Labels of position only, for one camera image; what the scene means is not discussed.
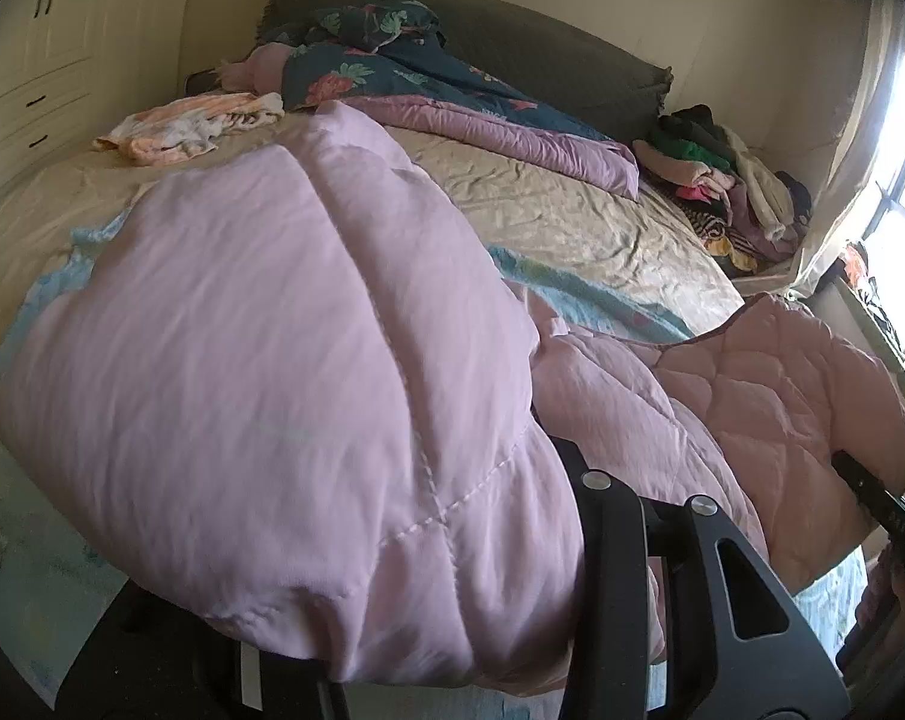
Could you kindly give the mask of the pink quilted jacket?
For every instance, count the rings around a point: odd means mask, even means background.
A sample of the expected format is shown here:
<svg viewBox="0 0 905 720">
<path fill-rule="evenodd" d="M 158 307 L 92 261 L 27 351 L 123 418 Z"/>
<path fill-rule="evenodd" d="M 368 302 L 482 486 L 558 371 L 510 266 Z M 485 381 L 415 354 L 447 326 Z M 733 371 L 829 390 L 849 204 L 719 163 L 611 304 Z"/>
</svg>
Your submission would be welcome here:
<svg viewBox="0 0 905 720">
<path fill-rule="evenodd" d="M 835 452 L 905 489 L 897 390 L 825 323 L 775 296 L 687 343 L 563 320 L 338 103 L 161 179 L 0 377 L 2 444 L 107 561 L 343 681 L 565 683 L 563 439 L 713 497 L 791 592 L 873 531 Z"/>
</svg>

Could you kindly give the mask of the colourful clothes on windowsill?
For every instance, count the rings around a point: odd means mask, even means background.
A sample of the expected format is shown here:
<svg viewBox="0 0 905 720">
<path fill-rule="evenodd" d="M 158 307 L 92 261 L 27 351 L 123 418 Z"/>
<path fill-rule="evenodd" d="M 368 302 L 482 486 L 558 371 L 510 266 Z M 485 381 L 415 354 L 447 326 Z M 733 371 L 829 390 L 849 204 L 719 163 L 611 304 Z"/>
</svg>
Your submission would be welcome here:
<svg viewBox="0 0 905 720">
<path fill-rule="evenodd" d="M 850 307 L 861 332 L 900 383 L 905 398 L 905 333 L 895 325 L 880 299 L 864 244 L 848 242 L 838 255 L 837 265 L 840 296 Z"/>
</svg>

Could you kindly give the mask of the pile of assorted clothes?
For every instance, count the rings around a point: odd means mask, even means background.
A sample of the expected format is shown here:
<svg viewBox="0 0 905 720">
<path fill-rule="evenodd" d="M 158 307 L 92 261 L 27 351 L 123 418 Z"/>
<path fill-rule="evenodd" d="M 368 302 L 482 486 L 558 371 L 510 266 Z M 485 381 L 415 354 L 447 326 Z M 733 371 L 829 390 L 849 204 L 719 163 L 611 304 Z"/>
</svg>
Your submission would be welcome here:
<svg viewBox="0 0 905 720">
<path fill-rule="evenodd" d="M 760 275 L 801 247 L 811 193 L 788 172 L 766 167 L 708 106 L 661 115 L 631 149 L 728 277 Z"/>
</svg>

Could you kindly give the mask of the white sheer curtain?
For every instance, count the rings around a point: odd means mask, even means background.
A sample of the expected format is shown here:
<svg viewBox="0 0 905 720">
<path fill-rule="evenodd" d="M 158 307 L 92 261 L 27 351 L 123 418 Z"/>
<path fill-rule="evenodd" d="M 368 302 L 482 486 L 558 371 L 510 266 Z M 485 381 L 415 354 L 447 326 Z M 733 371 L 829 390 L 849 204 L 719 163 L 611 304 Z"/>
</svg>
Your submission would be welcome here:
<svg viewBox="0 0 905 720">
<path fill-rule="evenodd" d="M 905 62 L 902 0 L 822 0 L 804 44 L 795 94 L 760 158 L 811 193 L 811 221 L 791 259 L 736 281 L 739 293 L 807 298 L 861 234 L 877 203 L 880 137 Z"/>
</svg>

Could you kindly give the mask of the dark grey headboard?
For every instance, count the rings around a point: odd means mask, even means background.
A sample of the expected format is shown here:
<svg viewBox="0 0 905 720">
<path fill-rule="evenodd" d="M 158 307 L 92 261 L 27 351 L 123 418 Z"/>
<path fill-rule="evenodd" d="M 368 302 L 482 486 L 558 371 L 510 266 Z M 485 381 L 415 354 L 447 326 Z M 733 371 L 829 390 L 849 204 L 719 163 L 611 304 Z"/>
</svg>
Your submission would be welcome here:
<svg viewBox="0 0 905 720">
<path fill-rule="evenodd" d="M 267 0 L 256 37 L 295 29 L 313 11 L 370 0 Z M 630 143 L 663 112 L 672 71 L 539 11 L 501 0 L 418 0 L 449 54 L 599 132 Z"/>
</svg>

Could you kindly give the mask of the dark floral pink quilt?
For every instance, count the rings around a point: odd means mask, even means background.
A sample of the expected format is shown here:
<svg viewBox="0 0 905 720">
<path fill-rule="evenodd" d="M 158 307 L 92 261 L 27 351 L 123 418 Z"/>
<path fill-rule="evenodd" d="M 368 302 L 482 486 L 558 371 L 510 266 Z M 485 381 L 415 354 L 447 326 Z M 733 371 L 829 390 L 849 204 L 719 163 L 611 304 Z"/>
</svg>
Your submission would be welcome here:
<svg viewBox="0 0 905 720">
<path fill-rule="evenodd" d="M 228 93 L 280 94 L 288 110 L 340 101 L 376 122 L 524 161 L 629 199 L 640 166 L 627 145 L 521 93 L 444 49 L 418 0 L 321 8 L 218 68 Z"/>
</svg>

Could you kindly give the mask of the light blue cartoon blanket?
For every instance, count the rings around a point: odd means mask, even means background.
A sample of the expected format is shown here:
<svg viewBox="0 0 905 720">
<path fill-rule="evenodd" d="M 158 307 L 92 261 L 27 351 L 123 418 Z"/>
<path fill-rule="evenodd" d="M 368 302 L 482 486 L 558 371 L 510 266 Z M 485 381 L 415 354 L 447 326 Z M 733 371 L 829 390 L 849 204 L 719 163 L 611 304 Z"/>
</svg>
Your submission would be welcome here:
<svg viewBox="0 0 905 720">
<path fill-rule="evenodd" d="M 103 245 L 130 208 L 100 227 L 74 227 L 65 263 L 29 287 L 0 343 L 0 377 L 37 316 L 60 294 L 83 288 Z M 692 332 L 661 304 L 642 304 L 596 281 L 487 245 L 501 275 L 529 286 L 563 319 L 635 340 L 687 340 Z M 43 704 L 52 706 L 68 667 L 116 598 L 125 577 L 109 566 L 37 491 L 0 444 L 0 647 Z M 866 589 L 862 549 L 795 596 L 823 650 L 835 656 Z M 347 689 L 358 718 L 557 718 L 562 691 L 511 697 L 480 688 Z"/>
</svg>

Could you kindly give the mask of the peach white patterned cloth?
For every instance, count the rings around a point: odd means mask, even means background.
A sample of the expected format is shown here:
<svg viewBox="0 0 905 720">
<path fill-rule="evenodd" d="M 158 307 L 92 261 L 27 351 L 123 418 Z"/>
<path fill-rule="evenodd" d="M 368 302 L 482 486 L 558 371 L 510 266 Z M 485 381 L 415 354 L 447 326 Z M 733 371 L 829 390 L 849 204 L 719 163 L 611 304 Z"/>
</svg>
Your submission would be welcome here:
<svg viewBox="0 0 905 720">
<path fill-rule="evenodd" d="M 249 132 L 285 115 L 278 93 L 207 93 L 125 117 L 94 138 L 96 151 L 117 151 L 134 166 L 171 166 L 217 149 L 218 138 Z"/>
</svg>

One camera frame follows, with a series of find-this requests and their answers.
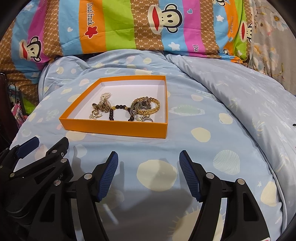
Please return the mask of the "grey floral bedsheet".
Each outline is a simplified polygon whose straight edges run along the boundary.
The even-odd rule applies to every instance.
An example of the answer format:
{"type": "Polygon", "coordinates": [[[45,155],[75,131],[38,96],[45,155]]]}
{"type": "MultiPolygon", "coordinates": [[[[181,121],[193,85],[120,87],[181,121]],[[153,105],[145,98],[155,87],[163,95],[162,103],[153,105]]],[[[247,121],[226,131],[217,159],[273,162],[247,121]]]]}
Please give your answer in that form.
{"type": "Polygon", "coordinates": [[[295,37],[268,1],[250,1],[252,43],[248,67],[295,95],[295,37]]]}

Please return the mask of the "dark bedside furniture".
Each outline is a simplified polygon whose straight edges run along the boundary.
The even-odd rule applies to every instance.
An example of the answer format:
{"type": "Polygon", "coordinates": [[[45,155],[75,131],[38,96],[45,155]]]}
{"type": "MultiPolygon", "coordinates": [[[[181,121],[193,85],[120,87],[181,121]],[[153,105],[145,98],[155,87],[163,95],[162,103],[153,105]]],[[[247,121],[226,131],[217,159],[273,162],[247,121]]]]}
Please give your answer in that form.
{"type": "Polygon", "coordinates": [[[10,147],[19,128],[16,119],[11,112],[11,102],[8,93],[8,82],[6,76],[1,73],[0,80],[0,121],[1,121],[1,142],[0,148],[3,151],[10,147]]]}

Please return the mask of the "pink patterned bag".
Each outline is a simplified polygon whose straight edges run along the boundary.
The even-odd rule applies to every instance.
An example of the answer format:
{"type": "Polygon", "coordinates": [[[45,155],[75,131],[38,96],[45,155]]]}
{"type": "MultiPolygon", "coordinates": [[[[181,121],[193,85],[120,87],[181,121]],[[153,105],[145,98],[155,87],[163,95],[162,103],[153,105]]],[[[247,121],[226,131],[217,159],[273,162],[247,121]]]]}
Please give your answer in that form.
{"type": "Polygon", "coordinates": [[[15,103],[15,105],[11,109],[11,112],[13,114],[13,117],[16,119],[17,127],[20,128],[27,119],[27,116],[23,115],[21,105],[19,103],[15,103]]]}

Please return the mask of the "orange shallow cardboard box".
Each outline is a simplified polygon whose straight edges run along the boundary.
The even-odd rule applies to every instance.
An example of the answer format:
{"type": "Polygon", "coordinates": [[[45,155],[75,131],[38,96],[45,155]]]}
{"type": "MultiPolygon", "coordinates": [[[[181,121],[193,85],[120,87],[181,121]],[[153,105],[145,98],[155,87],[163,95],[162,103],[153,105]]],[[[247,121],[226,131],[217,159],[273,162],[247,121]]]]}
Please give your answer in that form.
{"type": "Polygon", "coordinates": [[[168,130],[167,82],[163,75],[133,75],[99,78],[80,94],[59,118],[68,131],[141,138],[166,138],[168,130]],[[112,109],[101,118],[90,119],[103,93],[110,92],[112,109]],[[152,115],[130,115],[132,102],[153,97],[160,109],[152,115]]]}

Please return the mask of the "gold chain bangle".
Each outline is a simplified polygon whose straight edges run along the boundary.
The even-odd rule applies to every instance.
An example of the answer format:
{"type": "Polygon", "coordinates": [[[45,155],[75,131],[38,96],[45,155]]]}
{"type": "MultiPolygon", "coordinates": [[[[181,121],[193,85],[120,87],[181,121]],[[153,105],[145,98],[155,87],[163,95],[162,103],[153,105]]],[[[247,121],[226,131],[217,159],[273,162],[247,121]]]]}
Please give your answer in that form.
{"type": "Polygon", "coordinates": [[[160,107],[160,102],[156,98],[144,96],[132,102],[129,113],[148,116],[157,113],[160,107]]]}

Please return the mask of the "small gold watch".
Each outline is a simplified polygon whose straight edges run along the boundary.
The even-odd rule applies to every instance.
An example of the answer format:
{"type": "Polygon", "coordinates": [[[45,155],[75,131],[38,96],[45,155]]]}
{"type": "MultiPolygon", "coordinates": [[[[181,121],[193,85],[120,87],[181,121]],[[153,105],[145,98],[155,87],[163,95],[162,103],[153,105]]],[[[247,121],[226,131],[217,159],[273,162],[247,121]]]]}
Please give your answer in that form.
{"type": "Polygon", "coordinates": [[[110,112],[110,110],[112,109],[112,106],[108,100],[105,100],[103,102],[99,102],[98,104],[93,103],[92,107],[94,110],[97,110],[97,111],[100,111],[103,113],[110,112]]]}

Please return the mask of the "pearl brooch with chain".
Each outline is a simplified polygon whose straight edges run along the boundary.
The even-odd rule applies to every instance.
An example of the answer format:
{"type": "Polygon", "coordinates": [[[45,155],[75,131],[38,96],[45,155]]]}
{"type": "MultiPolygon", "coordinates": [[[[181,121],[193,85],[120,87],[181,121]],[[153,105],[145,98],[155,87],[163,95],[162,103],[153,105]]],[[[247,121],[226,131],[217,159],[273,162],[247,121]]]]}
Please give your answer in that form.
{"type": "Polygon", "coordinates": [[[111,96],[111,93],[110,93],[110,92],[103,93],[103,94],[100,96],[99,104],[102,105],[102,104],[104,104],[105,102],[107,102],[107,100],[109,99],[110,96],[111,96]]]}

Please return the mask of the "colourful striped monkey pillow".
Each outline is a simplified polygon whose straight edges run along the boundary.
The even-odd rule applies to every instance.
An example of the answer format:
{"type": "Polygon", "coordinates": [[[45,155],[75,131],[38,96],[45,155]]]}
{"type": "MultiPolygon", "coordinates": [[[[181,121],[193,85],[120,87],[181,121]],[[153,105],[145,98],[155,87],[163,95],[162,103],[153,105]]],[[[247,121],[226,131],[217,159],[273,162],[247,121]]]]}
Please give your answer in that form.
{"type": "Polygon", "coordinates": [[[1,39],[1,72],[37,84],[58,56],[118,49],[248,60],[248,1],[30,1],[1,39]]]}

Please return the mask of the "silver wrist watch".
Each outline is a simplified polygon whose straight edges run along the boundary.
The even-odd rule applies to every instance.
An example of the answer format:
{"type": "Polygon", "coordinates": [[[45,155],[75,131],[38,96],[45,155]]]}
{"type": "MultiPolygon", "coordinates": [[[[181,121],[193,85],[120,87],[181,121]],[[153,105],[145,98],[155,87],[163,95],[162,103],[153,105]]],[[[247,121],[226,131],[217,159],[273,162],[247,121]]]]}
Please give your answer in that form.
{"type": "Polygon", "coordinates": [[[151,103],[148,100],[135,100],[132,102],[130,107],[130,115],[140,114],[140,111],[150,110],[151,103]]]}

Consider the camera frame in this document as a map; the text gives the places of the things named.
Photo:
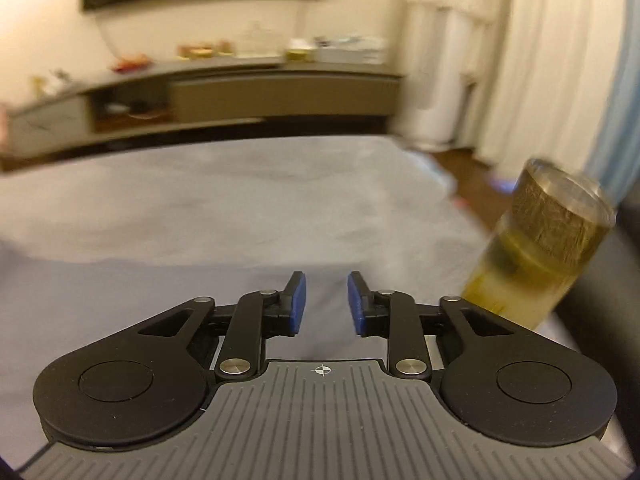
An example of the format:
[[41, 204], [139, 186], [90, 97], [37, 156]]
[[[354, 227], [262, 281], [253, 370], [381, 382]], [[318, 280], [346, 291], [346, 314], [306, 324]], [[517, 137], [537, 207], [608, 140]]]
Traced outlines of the grey garment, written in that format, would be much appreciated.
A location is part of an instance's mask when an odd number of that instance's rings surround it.
[[[460, 292], [480, 252], [454, 244], [416, 261], [401, 258], [388, 270], [378, 260], [296, 263], [307, 278], [298, 336], [268, 341], [271, 359], [305, 361], [378, 358], [380, 338], [356, 336], [346, 278], [359, 271], [369, 284], [408, 292], [424, 304]], [[26, 463], [46, 443], [32, 405], [38, 374], [59, 356], [152, 318], [186, 300], [209, 296], [233, 304], [247, 292], [281, 288], [289, 266], [190, 264], [170, 266], [128, 259], [70, 262], [35, 258], [1, 246], [1, 456]]]

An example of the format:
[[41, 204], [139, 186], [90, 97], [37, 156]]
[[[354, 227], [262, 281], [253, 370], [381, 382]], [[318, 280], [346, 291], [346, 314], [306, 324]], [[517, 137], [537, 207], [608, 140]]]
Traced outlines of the grey bed cover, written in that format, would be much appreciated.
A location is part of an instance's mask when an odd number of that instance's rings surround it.
[[459, 288], [485, 247], [426, 156], [382, 136], [177, 145], [1, 181], [1, 244], [62, 261], [361, 270]]

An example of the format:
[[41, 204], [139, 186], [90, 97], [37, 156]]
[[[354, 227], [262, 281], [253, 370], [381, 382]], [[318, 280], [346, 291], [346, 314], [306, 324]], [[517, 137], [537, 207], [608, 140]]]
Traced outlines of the yellow glass jar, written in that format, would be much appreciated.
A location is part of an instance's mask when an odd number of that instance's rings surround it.
[[615, 223], [616, 210], [597, 181], [548, 159], [529, 159], [462, 297], [533, 330]]

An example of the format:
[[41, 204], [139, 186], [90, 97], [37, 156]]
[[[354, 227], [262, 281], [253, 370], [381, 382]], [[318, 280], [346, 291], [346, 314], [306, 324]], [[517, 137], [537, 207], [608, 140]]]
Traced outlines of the long grey TV cabinet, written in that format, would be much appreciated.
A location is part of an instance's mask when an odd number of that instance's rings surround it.
[[10, 110], [6, 154], [30, 159], [225, 122], [396, 114], [401, 76], [384, 65], [209, 58], [88, 80]]

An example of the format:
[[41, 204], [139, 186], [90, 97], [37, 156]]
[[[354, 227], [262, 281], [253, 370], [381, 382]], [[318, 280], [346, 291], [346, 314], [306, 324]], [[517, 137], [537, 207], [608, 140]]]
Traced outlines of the clear storage box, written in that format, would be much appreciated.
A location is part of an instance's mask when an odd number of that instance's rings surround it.
[[384, 65], [388, 57], [387, 41], [380, 37], [316, 37], [314, 46], [314, 56], [320, 63]]

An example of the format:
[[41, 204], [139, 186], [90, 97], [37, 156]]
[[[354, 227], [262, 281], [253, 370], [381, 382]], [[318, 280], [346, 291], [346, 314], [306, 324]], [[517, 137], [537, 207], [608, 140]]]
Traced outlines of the blue curtain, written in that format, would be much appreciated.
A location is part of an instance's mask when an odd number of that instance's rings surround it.
[[639, 0], [625, 0], [615, 78], [587, 172], [616, 204], [639, 179]]

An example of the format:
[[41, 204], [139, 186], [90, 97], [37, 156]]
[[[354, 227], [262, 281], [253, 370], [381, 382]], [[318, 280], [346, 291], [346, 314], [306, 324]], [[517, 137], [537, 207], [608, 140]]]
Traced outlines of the white curtain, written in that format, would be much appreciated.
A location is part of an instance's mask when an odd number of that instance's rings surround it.
[[406, 0], [396, 130], [468, 148], [512, 180], [527, 159], [582, 169], [597, 145], [626, 0]]

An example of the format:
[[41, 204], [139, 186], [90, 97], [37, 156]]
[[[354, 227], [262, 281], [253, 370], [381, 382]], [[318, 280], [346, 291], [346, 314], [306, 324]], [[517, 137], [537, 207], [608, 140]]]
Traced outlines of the red fruit plate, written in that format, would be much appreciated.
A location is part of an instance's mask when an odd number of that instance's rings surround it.
[[121, 56], [111, 66], [111, 71], [115, 74], [128, 74], [135, 72], [136, 70], [145, 70], [152, 64], [152, 60], [145, 54]]

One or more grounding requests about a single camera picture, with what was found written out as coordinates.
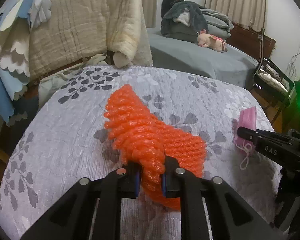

» EXERCISE DETAILS:
Scan the records above for the string "frame", then report every line that contains it.

» TASK SOLUTION:
One camera frame follows, with a series of find-this requests and their answers.
Consider the camera frame in this document as a map; the text gives the places of the things named.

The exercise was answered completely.